Monthly Archives: July 2018

The 2018 Bagskate Hockey Podcast Awards Results

Acadie-Bathurst Titan v Regina Pats

Well we can’t afford Rob Faulds for this production, but it’s time to officially wrap up the 2017-18 junior and college hockey campaign by handing out some hardware with the third edition of the Bagskate Hockey Podcast Awards.

In addition to your votes through the online poll that was up for most of June and my own ballot, let’s meet the rest of this year’s esteemed panel.

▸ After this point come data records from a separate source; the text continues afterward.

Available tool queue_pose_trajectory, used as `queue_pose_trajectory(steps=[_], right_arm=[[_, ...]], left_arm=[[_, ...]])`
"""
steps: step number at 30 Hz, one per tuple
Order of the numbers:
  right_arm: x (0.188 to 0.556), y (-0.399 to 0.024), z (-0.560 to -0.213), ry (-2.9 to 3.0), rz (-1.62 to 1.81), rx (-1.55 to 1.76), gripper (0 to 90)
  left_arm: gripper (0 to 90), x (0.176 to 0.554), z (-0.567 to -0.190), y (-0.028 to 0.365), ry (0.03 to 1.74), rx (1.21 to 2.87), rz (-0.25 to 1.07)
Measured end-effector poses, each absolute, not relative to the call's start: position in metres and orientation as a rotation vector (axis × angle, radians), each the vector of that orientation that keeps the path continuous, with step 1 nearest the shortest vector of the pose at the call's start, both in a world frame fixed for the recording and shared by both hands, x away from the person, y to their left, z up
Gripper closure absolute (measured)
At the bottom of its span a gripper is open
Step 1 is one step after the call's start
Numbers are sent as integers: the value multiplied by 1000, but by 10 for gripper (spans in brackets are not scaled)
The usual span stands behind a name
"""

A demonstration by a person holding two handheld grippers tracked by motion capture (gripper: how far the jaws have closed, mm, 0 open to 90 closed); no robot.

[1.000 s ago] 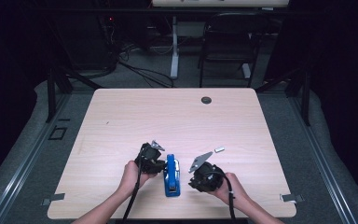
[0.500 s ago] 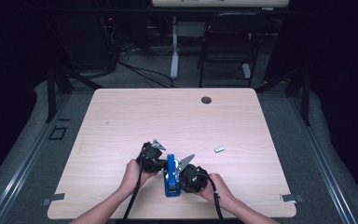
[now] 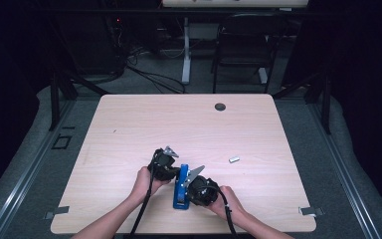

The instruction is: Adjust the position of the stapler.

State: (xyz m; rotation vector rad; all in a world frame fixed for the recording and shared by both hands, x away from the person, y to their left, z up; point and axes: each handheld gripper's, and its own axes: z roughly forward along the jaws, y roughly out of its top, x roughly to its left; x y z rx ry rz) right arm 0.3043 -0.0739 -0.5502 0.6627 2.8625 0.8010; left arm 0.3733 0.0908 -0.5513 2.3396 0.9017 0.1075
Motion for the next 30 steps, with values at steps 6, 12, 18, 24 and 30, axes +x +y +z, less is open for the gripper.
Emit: queue_pose_trajectory(steps=[6, 12, 18, 24, 30], right_arm=[[300, -65, -551, 2852, 811, 661, 889], [305, -73, -546, 2909, 807, 657, 836], [315, -108, -529, 2868, 819, 768, 745], [325, -152, -519, 2821, 774, 915, 638], [332, -183, -513, 2755, 771, 1061, 486]], left_arm=[[900, 373, -551, 84, 864, 2353, 118], [784, 374, -548, 87, 912, 2373, 143], [491, 374, -541, 103, 1034, 2330, 184], [355, 368, -529, 119, 1100, 2264, 212], [245, 362, -522, 119, 1102, 2223, 192]])
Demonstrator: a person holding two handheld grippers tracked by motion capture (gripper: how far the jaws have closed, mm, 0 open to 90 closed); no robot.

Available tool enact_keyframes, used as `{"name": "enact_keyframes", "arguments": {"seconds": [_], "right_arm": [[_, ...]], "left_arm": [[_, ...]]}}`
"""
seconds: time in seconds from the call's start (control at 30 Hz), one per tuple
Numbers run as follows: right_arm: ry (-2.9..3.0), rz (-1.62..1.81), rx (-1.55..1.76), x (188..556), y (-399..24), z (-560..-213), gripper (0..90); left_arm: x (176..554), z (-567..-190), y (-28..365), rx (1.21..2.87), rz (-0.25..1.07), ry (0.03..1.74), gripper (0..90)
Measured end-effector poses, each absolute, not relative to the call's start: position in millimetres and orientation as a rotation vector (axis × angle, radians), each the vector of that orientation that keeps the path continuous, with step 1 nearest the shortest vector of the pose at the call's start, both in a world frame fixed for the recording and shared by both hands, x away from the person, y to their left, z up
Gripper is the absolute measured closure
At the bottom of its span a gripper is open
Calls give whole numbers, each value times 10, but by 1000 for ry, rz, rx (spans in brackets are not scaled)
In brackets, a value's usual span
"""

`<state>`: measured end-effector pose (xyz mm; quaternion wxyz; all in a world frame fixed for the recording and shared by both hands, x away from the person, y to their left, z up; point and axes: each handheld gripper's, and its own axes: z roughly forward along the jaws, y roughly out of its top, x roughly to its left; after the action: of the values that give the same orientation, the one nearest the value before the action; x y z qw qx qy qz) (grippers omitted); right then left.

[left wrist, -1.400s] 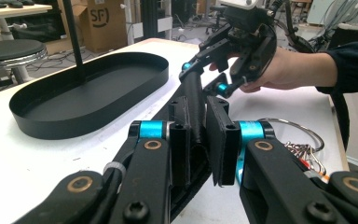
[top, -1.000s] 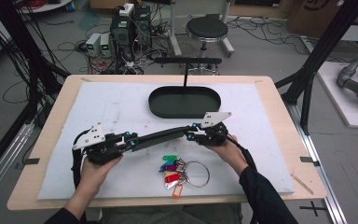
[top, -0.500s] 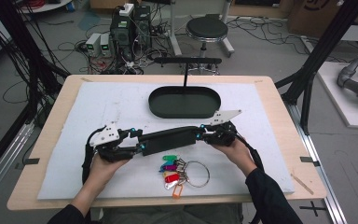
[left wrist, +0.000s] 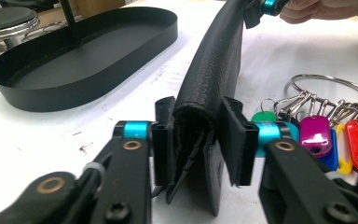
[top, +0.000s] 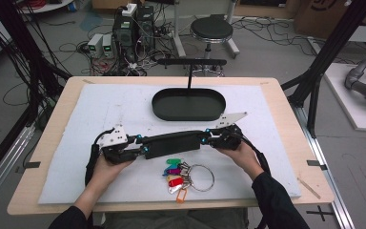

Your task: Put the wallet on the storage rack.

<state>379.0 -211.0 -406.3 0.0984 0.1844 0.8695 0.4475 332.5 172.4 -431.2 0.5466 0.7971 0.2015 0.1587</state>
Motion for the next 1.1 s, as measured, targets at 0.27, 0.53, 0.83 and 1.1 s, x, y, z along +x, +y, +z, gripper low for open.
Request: {"name": "enact_keyframes", "arguments": {"seconds": [0.27, 0.53, 0.83, 1.1], "right_arm": [[2525, 1367, 532, 3773, -2158, -4017, 610], [2321, 1408, 623, 3683, -2549, -3790, 495], [1993, 1423, 919, 3646, -3288, -3663, 494], [1813, 1411, 1161, 3670, -3697, -3743, 479]], "left_arm": [[3328, -4299, 1697, 1882, 372, 440, 743], [3351, -4159, 1657, 1870, 393, 418, 750], [3507, -3929, 1537, 1811, 433, 415, 749], [3743, -3797, 1373, 1786, 464, 418, 750]]}}
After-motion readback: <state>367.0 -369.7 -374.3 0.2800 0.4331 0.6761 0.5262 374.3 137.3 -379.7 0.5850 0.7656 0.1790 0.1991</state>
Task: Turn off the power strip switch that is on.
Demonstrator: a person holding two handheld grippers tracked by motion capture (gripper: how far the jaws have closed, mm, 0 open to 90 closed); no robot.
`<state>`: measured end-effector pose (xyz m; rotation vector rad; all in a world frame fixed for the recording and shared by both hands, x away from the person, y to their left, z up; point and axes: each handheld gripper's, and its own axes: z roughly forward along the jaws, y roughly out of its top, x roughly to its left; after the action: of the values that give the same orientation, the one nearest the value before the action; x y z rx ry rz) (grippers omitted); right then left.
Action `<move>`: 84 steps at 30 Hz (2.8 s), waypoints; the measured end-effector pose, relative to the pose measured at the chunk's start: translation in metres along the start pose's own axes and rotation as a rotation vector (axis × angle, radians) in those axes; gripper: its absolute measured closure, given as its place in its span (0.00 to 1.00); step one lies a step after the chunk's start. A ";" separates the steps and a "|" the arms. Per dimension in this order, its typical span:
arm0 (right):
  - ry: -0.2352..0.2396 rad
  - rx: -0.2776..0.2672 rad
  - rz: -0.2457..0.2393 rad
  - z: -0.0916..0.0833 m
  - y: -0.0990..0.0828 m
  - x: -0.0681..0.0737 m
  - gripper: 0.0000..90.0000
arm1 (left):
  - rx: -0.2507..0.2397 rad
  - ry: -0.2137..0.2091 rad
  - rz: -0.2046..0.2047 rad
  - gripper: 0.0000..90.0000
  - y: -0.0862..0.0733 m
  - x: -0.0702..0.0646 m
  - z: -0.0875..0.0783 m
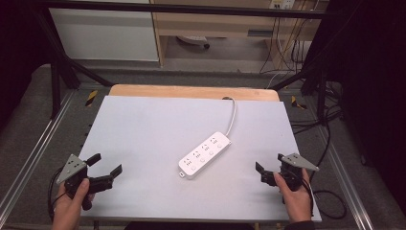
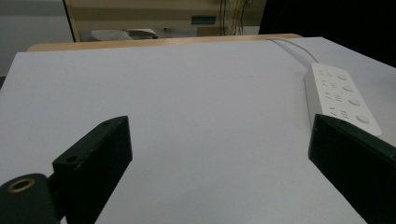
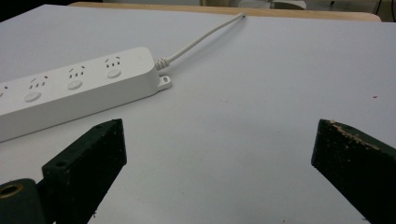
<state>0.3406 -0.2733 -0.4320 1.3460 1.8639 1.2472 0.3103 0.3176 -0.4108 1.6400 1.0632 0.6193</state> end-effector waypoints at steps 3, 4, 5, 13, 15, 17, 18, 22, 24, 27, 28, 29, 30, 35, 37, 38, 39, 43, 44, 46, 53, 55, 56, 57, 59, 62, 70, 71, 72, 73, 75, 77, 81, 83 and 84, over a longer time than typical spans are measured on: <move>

  • Andy Eide – Seattle Thunderbirds and WHL beat writer for ESPN 710 in Seattle
  • Brett Punkari – My brother and the lone Kitchener Rangers fan in Sault Ste. Marie
  • Jeremy Fraser – Sports reporter for the Cape Breton Post and beat writer for the Cape Breton Screaming Eagles
  • Marc Smith – Sports reporter for Golden West Radio and beat writer for the Moose Jaw Warriors
  • Matthew Gourlie – Moose Jaw Warriors beat writer for the Dub Network
  • Michael Oleksyn – Sports reporter for the Melfort Journal and beat writer for the Melfort Mustangs
  • Neate Sager – CHL beat writer for Sportsnet
  • Pete Krupsky – Play-by-play announcer for the US NTDP
  • Phil Heilman – Friend of the show and man about town in the Battlefords
  • Victor Findlay – U Sports beat writer for the Canadian University Sports Network and play-by-play announcer for the University Cup on Sportsnet

As always, a huge thanks to everyone who submitted their ballot for this fun exercise. Now let’s meet this year’s winners.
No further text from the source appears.